Please write out all the data exactly as shown.

==================================================

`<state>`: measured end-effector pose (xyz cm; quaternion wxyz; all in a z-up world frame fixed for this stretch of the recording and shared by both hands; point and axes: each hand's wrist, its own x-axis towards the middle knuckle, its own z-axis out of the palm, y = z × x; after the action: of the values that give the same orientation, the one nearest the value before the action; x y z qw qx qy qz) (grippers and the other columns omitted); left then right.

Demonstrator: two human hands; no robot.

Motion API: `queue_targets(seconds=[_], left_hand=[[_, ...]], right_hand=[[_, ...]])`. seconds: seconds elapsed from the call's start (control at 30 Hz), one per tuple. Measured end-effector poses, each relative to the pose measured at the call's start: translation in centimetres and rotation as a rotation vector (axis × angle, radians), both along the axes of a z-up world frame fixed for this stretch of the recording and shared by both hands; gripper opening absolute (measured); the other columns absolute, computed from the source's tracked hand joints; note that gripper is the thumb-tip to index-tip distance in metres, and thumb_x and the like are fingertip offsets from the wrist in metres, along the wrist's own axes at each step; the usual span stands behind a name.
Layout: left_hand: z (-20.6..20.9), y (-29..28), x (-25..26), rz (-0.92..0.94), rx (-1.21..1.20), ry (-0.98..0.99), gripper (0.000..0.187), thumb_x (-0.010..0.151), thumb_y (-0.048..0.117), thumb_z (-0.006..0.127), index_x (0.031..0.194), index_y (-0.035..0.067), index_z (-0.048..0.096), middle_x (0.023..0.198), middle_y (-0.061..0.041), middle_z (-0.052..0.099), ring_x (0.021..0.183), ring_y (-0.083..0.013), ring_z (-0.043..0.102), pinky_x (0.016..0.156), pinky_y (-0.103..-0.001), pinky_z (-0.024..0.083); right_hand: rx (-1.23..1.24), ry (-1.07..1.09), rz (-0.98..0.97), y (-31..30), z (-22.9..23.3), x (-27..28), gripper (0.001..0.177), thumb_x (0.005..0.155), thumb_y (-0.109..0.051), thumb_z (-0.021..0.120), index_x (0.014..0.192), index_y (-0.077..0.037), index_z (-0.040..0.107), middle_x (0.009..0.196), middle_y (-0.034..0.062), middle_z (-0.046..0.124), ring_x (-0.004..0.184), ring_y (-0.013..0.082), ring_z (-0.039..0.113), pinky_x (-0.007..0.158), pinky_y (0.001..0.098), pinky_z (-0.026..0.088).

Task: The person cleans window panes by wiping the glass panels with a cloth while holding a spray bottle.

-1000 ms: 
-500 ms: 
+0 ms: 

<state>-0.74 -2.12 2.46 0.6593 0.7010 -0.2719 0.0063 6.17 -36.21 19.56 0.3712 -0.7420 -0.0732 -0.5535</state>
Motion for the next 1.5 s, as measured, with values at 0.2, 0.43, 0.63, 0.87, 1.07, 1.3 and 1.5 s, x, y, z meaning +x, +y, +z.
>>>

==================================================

## Answer for this exercise
`<state>`: measured end-effector pose (xyz cm; quaternion wxyz; all in a z-up world frame fixed for this stretch of the recording and shared by both hands; point and axes: each hand's wrist, its own x-axis towards the middle knuckle, its own z-axis out of the palm, y = z × x; after the action: of the values that give the same orientation, the one nearest the value before the action; x y z qw qx qy qz) (grippers and the other columns omitted); left then right.

Demonstrator: two human hands; no robot.

Motion API: `queue_targets(seconds=[_], left_hand=[[_, ...]], right_hand=[[_, ...]])`. seconds: seconds elapsed from the call's start (control at 30 Hz), one per tuple. Measured end-effector poses, each relative to the pose measured at the call's start: translation in centimetres and rotation as a rotation vector (axis × angle, radians), both along the axes of a z-up world frame fixed for this stretch of the recording and shared by both hands; gripper opening absolute (measured); the other columns absolute, computed from the source's tracked hand joints; note that gripper is the thumb-tip to index-tip distance in metres, and thumb_x and the like are fingertip offsets from the wrist in metres, along the wrist's own axes at each step; the usual span stands behind a name.
Layout: left_hand: z (-20.6..20.9), y (-29..28), x (-25..26), rz (-0.92..0.94), rx (-1.21..1.20), ry (-0.98..0.99), gripper (0.000..0.187), thumb_x (-0.010..0.151), thumb_y (-0.048..0.117), thumb_z (-0.006..0.127), index_x (0.031..0.194), index_y (-0.035..0.067), index_z (-0.048..0.096), middle_x (0.023..0.198), middle_y (-0.061..0.041), middle_z (-0.052..0.099), ring_x (0.021..0.183), ring_y (-0.083..0.013), ring_z (-0.043..0.102), pinky_x (0.016..0.156), pinky_y (-0.103..-0.001), pinky_z (-0.024..0.083); right_hand: rx (-1.23..1.24), ry (-1.07..1.09), rz (-0.98..0.97), y (-31..30), z (-22.9..23.3), x (-27..28), gripper (0.001..0.177), thumb_x (0.005..0.155), thumb_y (-0.109..0.051), thumb_z (-0.021..0.120), index_x (0.014..0.192), index_y (-0.077..0.037), index_z (-0.040..0.107), middle_x (0.009..0.196), middle_y (-0.034..0.062), middle_z (-0.046..0.124), ring_x (-0.004..0.184), ring_y (-0.013..0.082), ring_z (-0.039..0.113), pinky_x (-0.007..0.158), pinky_y (0.001..0.098), pinky_z (-0.026..0.088).

Task: The person cleans window panes by wiping the glass panels with a cloth while holding a spray bottle.

-1000 ms: 
-500 ms: 
+0 ms: 

<state>-0.74 -2.12 2.46 0.6593 0.7010 -0.2719 0.0063 6.17 -36.21 19.56 0.3712 -0.7420 -0.0732 -0.5535</state>
Motion for the next 1.5 s, as measured, with values at 0.2, 0.43, 0.63, 0.87, 1.07, 1.3 and 1.5 s, x, y, z meaning +x, +y, +z.
>>>

The answer has been fully written out.